É tempo de exigir às entidades locais – Junta e Câmara – que revejam a sua postura, que atualizem os inventários patrimoniais, que definam políticas claras de preservação e que respeitem, em todas as intervenções, o valor histórico dos elementos existentes. O muro da entrada da Vila não é um caso isolado: fontes antigas, poços de lavar a roupa e outras construções tradicionais têm sido desvalorizadas, reutilizadas sem critérios ou ignoradas. Cada um destes bens constitui fragmentos de uma memória coletiva que, se negligenciada, se perde para sempre.

A degradação ou utilização indevida destes elementos patrimoniais pode parecer, a alguns, uma questão menor. Mas não é! Cada intervenção imprópria representa um atentado direto à memória, à identidade e ao saber-fazer herdado.

Deixemos, então, algumas questões para o nosso caro leitor refletir:

• Estamos dispostos a assistir silenciosamente à destruição do nosso património histórico?
• Que futuro queremos para a memória coletiva do Concelho da Calheta se permitirmos que o nosso património material seja vulgarizado?
• Qual é o nosso papel, enquanto cidadãos, na defesa e valorização da identidade local?

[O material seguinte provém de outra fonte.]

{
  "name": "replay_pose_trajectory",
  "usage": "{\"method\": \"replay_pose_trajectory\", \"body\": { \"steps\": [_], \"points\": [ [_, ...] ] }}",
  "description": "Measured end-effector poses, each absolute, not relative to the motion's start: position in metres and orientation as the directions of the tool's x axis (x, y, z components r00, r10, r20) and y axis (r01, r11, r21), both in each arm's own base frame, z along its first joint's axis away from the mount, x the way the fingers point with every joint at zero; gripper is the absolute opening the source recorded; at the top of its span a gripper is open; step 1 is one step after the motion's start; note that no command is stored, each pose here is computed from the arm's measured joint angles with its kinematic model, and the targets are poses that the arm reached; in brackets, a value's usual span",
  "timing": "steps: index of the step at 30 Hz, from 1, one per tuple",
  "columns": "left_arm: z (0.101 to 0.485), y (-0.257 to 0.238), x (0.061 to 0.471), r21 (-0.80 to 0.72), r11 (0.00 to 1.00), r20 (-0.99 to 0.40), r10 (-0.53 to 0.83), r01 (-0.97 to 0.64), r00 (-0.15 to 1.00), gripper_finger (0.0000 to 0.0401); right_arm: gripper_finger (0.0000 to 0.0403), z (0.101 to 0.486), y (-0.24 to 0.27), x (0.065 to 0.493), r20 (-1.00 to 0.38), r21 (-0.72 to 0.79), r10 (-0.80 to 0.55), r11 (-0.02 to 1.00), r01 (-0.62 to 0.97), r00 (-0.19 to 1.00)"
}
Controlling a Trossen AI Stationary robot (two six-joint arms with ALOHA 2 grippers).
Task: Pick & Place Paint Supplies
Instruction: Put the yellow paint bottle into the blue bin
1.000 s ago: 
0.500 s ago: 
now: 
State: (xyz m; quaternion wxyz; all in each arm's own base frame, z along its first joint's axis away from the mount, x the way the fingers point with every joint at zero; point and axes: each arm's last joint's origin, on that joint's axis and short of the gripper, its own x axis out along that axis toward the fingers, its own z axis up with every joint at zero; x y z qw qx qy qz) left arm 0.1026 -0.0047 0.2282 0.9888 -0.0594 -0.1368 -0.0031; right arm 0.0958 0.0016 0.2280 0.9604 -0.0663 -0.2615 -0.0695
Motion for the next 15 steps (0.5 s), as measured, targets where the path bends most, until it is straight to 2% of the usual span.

Como lembra José Sarmento de Matos: “O património é a memória da cidade; sem ele, não há história nem identidade.” Esta afirmação não poderia ser mais pertinente para a Calheta. Cada muro, cada fonte, cada marco que se desvaloriza é uma parte da nossa história que se perde.

Proteger o património não é apenas cumprir a lei: é um dever moral, cultural e cívico. É garantir que as gerações futuras possam conhecer, compreender e valorizar o legado que nos foi confiado. A Calheta não pode adiar mais esta responsabilidade: é tempo de agir, de reconhecer e de valorizar o seu património antes que a memória coletiva se transforme em passado irreversível.

Mauricio De Jesus
Maurício de Jesus é o Diretor de Programação da Rádio Ilhéu, sediada na Ilha de São Jorge. É também autor da rubrica 'Cronicas da Ilha e de Um Ilhéu' que é emitida em rádios locais, regionais e da diáspora desde 2015.